◆ DIRECTIONS
Write out every entry exactly as it appears, omitting the pictures.
*** Opening GIVEN ENTRIES ***
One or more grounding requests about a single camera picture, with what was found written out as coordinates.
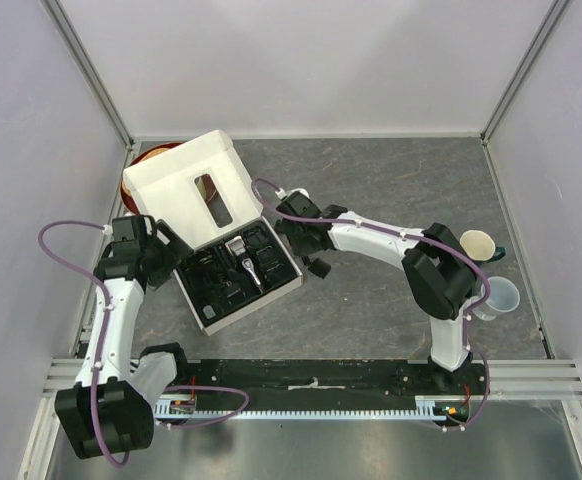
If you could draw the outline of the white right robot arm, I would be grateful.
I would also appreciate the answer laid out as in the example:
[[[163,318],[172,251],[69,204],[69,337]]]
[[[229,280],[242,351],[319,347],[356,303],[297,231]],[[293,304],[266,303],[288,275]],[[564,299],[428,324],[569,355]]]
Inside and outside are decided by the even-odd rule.
[[[343,207],[322,210],[302,189],[275,190],[280,204],[277,226],[295,255],[335,250],[361,254],[402,271],[412,296],[430,318],[432,347],[429,381],[438,392],[454,392],[465,381],[470,358],[467,323],[490,297],[491,287],[479,262],[444,225],[399,228],[371,221]]]

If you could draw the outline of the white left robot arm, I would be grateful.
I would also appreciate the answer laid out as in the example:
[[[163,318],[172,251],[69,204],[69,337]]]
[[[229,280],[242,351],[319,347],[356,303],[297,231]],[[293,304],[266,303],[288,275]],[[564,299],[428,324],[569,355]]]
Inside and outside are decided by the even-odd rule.
[[[100,229],[110,241],[86,274],[97,287],[92,334],[73,385],[56,394],[55,412],[78,458],[122,466],[130,452],[151,445],[162,393],[182,392],[190,382],[178,343],[148,347],[138,361],[131,350],[146,292],[193,251],[150,215],[118,217]]]

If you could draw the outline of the white cardboard clipper box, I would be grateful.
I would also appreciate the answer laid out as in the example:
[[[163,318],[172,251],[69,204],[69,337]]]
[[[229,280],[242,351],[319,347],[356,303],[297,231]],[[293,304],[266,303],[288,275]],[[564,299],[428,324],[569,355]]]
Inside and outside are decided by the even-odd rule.
[[[193,251],[188,259],[210,243],[265,219],[251,181],[233,141],[215,130],[142,154],[124,170],[122,188],[138,213],[164,220],[186,242]]]

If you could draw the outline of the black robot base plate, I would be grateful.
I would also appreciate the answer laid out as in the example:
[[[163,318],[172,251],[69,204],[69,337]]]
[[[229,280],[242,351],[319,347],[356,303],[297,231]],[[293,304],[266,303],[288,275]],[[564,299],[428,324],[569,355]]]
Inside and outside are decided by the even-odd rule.
[[[190,360],[184,381],[229,387],[249,396],[249,413],[412,410],[418,396],[461,400],[482,395],[481,362],[450,373],[431,361],[408,360]]]

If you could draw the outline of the black comb guard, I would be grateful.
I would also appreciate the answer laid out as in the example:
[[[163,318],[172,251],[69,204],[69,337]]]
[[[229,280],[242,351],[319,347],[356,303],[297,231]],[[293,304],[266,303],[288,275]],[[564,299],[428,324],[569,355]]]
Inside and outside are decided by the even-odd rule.
[[[320,258],[310,260],[308,270],[320,279],[325,279],[331,271],[331,265]]]
[[[243,288],[236,283],[227,285],[223,289],[223,295],[225,297],[227,304],[231,308],[235,308],[248,298],[248,295],[245,293]]]
*** Closing GIVEN ENTRIES ***
◆ FINAL ANSWER
One or more grounding requests about a single camera picture, with what was found written out as coordinates.
If you could draw the outline of the white right robot arm, I would be grateful.
I would also appreciate the answer laid out as in the example:
[[[163,318],[172,251],[69,204],[69,337]]]
[[[229,280],[242,351],[319,347],[356,303],[297,231]],[[293,304],[266,303],[288,275]],[[564,299],[428,324],[569,355]]]
Inside and outside are decided by the even-odd rule.
[[[343,207],[322,210],[302,189],[275,190],[280,204],[277,226],[295,255],[335,250],[361,254],[402,271],[412,296],[430,318],[432,347],[429,381],[438,392],[454,392],[465,381],[470,358],[467,323],[490,297],[491,287],[479,262],[444,225],[399,228],[371,221]]]

If you could draw the outline of the white left robot arm, I would be grateful.
I would also appreciate the answer laid out as in the example:
[[[163,318],[172,251],[69,204],[69,337]]]
[[[229,280],[242,351],[319,347],[356,303],[297,231]],[[293,304],[266,303],[288,275]],[[564,299],[428,324],[569,355]]]
Inside and outside are decided by the even-odd rule.
[[[100,229],[110,241],[86,274],[97,287],[92,334],[73,385],[56,394],[55,412],[78,458],[122,466],[130,452],[151,445],[162,393],[182,392],[190,382],[178,343],[148,347],[138,361],[131,350],[146,292],[193,251],[150,215],[118,217]]]

If you could draw the outline of the white cardboard clipper box, I would be grateful.
I would also appreciate the answer laid out as in the example:
[[[163,318],[172,251],[69,204],[69,337]]]
[[[229,280],[242,351],[319,347],[356,303],[297,231]],[[293,304],[266,303],[288,275]],[[564,299],[428,324],[569,355]]]
Inside and outside are decided by the even-odd rule.
[[[193,251],[188,259],[210,243],[265,219],[251,181],[233,141],[215,130],[142,154],[124,170],[122,188],[138,213],[164,220],[186,242]]]

If you could draw the outline of the black robot base plate, I would be grateful.
I would also appreciate the answer laid out as in the example:
[[[163,318],[172,251],[69,204],[69,337]]]
[[[229,280],[242,351],[319,347],[356,303],[297,231]],[[293,304],[266,303],[288,275]],[[564,299],[428,324],[569,355]]]
Inside and outside are decided by the even-odd rule.
[[[190,360],[184,381],[229,387],[249,396],[249,413],[412,410],[418,396],[461,400],[482,395],[481,362],[450,373],[431,361],[408,360]]]

If you could draw the outline of the black comb guard, I would be grateful.
I would also appreciate the answer laid out as in the example:
[[[163,318],[172,251],[69,204],[69,337]]]
[[[229,280],[242,351],[319,347],[356,303],[297,231]],[[293,304],[266,303],[288,275]],[[564,299],[428,324],[569,355]]]
Inside and outside are decided by the even-odd rule.
[[[320,258],[310,260],[308,270],[320,279],[325,279],[331,271],[331,265]]]
[[[243,288],[236,283],[227,285],[223,289],[223,295],[225,297],[227,304],[231,308],[235,308],[248,298],[248,295],[245,293]]]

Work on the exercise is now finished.